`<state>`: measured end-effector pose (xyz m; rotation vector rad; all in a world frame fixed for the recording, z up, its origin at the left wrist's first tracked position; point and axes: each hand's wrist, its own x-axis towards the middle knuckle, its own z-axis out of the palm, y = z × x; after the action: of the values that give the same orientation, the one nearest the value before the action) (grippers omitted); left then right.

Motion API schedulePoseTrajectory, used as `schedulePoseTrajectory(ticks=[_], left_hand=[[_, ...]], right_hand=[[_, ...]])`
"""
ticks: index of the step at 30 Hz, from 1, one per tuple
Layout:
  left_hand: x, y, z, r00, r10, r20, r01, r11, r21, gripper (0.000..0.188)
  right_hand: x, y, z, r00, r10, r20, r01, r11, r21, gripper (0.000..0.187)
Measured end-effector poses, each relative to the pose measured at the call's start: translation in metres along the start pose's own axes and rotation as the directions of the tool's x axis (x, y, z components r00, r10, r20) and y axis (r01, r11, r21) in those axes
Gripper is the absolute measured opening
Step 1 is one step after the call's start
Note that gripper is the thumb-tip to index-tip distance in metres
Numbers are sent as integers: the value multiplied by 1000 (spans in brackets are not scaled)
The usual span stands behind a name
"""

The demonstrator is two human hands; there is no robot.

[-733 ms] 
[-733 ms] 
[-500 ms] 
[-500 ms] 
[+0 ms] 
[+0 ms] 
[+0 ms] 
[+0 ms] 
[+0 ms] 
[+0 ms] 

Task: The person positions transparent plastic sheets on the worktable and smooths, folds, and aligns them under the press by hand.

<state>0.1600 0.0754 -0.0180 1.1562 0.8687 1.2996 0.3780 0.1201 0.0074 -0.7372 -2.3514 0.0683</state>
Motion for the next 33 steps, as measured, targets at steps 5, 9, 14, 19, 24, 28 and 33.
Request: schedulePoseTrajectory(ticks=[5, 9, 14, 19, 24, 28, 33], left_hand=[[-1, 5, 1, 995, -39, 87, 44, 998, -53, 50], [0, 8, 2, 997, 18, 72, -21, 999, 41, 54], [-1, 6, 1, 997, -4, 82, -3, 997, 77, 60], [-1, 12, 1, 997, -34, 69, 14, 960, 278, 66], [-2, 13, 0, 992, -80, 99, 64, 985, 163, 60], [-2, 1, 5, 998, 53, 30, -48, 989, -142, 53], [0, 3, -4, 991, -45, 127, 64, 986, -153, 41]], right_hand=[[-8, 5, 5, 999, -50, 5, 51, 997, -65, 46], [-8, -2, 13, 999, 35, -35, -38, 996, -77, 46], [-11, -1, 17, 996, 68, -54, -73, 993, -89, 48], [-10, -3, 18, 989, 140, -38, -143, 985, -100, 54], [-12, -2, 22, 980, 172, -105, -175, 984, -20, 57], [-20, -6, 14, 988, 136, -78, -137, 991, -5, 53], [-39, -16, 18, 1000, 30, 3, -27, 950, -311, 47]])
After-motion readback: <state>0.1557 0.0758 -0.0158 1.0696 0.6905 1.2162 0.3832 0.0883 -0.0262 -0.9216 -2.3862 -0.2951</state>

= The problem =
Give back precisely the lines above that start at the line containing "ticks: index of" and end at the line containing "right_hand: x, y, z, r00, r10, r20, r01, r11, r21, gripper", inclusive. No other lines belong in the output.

= The answer =
ticks: index of the step at 30 Hz, from 1, one per tuple
Layout:
  left_hand: x, y, z, r00, r10, r20, r01, r11, r21, gripper (0.000..0.188)
  right_hand: x, y, z, r00, r10, r20, r01, r11, r21, gripper (0.000..0.187)

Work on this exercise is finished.